[Data records]
▼

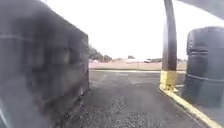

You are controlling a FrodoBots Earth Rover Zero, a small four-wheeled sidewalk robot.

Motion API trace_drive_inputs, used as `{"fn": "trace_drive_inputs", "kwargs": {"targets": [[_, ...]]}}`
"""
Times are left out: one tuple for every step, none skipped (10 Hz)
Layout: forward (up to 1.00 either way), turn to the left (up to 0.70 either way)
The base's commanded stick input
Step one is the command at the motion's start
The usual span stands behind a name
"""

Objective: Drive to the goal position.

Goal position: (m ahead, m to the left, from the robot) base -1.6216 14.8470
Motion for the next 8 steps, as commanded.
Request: {"fn": "trace_drive_inputs", "kwargs": {"targets": [[0.70,0.00],[0.70,0.00],[0.70,0.00],[0.70,0.00],[0.70,0.00],[0.70,0.00],[0.70,0.00],[0.70,0.00]]}}
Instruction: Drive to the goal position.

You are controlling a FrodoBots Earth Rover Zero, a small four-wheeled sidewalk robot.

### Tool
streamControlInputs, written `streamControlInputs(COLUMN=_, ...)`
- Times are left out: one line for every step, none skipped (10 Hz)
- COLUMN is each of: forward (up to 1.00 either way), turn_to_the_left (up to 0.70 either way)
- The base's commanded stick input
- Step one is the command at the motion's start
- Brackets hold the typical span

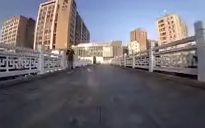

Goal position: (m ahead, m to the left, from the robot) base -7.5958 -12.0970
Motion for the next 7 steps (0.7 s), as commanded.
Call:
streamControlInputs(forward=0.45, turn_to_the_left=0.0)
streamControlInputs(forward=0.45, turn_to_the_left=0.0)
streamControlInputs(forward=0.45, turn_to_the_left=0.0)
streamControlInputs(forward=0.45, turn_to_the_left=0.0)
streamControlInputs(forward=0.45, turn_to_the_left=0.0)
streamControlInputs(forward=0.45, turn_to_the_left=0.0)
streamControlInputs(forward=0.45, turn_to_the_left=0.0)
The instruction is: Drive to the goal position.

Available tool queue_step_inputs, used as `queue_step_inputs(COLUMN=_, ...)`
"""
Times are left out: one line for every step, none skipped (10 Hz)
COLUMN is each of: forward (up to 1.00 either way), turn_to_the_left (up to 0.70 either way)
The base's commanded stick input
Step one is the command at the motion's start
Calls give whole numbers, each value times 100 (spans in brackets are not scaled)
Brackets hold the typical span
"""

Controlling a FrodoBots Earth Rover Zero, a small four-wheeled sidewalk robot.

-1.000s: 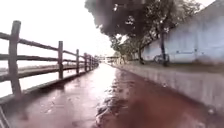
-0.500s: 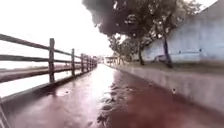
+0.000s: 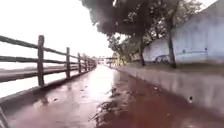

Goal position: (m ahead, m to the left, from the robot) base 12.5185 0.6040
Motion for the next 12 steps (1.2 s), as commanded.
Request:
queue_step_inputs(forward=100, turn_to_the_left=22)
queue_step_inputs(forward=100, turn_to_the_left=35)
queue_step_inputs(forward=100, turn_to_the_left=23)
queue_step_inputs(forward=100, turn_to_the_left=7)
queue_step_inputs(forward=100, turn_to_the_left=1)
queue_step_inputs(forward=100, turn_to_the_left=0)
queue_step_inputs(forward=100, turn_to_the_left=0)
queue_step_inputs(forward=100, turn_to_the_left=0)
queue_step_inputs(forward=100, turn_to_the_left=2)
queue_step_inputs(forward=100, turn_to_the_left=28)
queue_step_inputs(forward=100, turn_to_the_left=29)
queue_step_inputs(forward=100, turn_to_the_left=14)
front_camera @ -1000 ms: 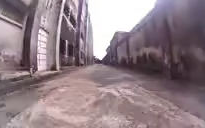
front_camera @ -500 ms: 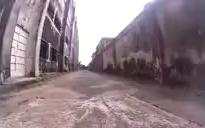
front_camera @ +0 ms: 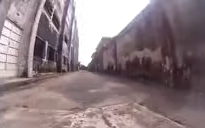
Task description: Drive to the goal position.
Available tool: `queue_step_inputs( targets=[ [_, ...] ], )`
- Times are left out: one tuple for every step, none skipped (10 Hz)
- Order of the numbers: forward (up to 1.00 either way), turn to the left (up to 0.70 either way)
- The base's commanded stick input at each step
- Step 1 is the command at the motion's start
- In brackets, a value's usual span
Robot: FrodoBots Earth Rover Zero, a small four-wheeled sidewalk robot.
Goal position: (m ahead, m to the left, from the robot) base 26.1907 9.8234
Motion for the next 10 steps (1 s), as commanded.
queue_step_inputs(
  targets=[
    [1.00,0.02],
    [1.00,0.02],
    [1.00,0.02],
    [1.00,0.02],
    [1.00,0.02],
    [1.00,0.02],
    [1.00,0.02],
    [1.00,0.02],
    [1.00,0.02],
    [1.00,0.02]
  ],
)
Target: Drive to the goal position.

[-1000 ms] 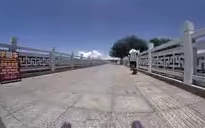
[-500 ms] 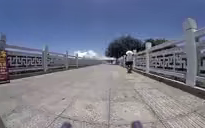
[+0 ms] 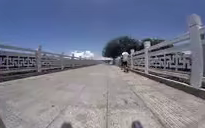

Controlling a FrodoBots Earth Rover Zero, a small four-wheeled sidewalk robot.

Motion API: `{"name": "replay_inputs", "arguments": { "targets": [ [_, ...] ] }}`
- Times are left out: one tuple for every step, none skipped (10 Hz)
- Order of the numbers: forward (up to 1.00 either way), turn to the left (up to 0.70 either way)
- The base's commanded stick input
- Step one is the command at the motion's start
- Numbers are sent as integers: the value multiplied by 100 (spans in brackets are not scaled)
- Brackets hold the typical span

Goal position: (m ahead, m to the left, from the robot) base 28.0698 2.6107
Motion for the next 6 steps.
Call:
{"name": "replay_inputs", "arguments": {
  "targets": [
    [45, 0],
    [45, 0],
    [45, 0],
    [45, 0],
    [45, 0],
    [45, 0]
  ]
}}
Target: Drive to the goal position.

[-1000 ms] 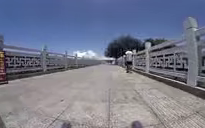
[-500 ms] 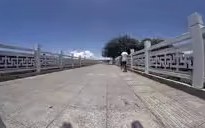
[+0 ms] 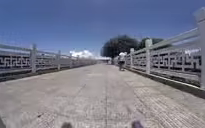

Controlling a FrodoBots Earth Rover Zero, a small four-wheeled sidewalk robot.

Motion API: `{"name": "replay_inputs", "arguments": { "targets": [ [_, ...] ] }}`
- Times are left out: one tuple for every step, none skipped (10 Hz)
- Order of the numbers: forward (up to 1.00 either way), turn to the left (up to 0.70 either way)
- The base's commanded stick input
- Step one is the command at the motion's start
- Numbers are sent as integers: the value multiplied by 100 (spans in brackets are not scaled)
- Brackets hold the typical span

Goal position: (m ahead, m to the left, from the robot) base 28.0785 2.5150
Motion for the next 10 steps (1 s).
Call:
{"name": "replay_inputs", "arguments": {
  "targets": [
    [45, 0],
    [70, 0],
    [70, 0],
    [70, 0],
    [70, 0],
    [70, 0],
    [70, 0],
    [70, 0],
    [70, 0],
    [70, 0]
  ]
}}
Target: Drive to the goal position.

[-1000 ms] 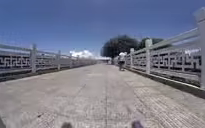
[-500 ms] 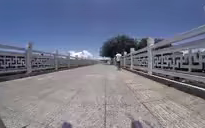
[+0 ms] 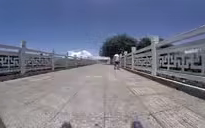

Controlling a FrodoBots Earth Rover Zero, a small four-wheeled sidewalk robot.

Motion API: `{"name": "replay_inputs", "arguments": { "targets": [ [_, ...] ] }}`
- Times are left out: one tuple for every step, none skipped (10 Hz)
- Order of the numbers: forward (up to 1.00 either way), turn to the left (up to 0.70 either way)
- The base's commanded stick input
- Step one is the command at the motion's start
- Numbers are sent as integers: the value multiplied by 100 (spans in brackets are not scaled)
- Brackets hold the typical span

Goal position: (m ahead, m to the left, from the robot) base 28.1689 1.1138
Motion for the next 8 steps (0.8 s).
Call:
{"name": "replay_inputs", "arguments": {
  "targets": [
    [70, 0],
    [70, 0],
    [70, 0],
    [70, 0],
    [70, 0],
    [70, 0],
    [70, 0],
    [70, 0]
  ]
}}
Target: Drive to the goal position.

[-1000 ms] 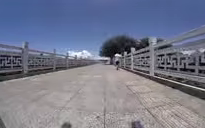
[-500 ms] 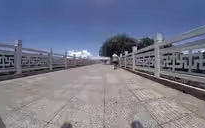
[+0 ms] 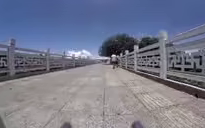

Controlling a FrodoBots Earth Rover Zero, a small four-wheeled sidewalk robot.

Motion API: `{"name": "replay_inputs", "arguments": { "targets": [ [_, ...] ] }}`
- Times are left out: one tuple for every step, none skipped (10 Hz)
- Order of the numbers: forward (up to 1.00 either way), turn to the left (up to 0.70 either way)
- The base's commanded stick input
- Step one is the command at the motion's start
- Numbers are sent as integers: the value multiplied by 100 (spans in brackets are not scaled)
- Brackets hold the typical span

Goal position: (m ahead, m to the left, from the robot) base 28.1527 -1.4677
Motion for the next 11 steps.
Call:
{"name": "replay_inputs", "arguments": {
  "targets": [
    [70, 0],
    [70, 0],
    [70, 0],
    [70, 0],
    [70, 0],
    [70, 0],
    [70, 0],
    [70, 0],
    [70, 0],
    [70, 0],
    [70, 0]
  ]
}}
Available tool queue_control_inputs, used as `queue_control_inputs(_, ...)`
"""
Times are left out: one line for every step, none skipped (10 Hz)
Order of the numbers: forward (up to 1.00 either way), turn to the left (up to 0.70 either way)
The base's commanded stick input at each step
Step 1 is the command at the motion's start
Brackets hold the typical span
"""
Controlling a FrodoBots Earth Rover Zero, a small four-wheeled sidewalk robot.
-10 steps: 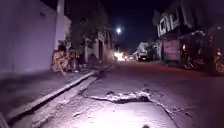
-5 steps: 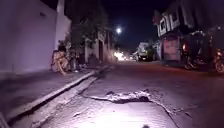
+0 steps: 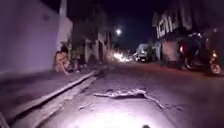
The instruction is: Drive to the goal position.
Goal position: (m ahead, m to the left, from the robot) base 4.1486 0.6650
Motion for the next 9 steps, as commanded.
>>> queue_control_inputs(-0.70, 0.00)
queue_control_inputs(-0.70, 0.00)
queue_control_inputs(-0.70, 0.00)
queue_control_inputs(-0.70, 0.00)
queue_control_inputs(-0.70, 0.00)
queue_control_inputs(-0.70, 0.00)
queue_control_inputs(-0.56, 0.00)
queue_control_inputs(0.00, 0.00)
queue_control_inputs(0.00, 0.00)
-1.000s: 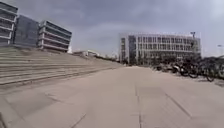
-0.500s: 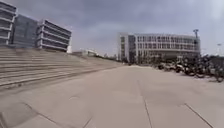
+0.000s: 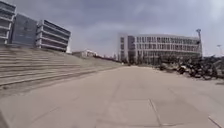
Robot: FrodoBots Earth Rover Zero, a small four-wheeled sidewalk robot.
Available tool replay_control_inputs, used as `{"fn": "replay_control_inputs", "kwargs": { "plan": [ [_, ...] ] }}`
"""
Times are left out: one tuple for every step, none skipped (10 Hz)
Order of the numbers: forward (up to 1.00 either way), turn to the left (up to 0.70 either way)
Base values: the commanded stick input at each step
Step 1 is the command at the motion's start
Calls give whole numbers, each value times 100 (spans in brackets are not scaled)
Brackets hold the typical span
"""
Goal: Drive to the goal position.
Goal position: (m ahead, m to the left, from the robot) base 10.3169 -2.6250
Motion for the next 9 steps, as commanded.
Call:
{"fn": "replay_control_inputs", "kwargs": {
  "plan": [
    [100, 40],
    [100, 26],
    [100, 0],
    [100, 0],
    [100, 0],
    [100, 0],
    [100, 0],
    [100, 0],
    [100, 0]
  ]
}}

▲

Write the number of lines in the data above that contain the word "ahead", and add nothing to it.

**Your response**
10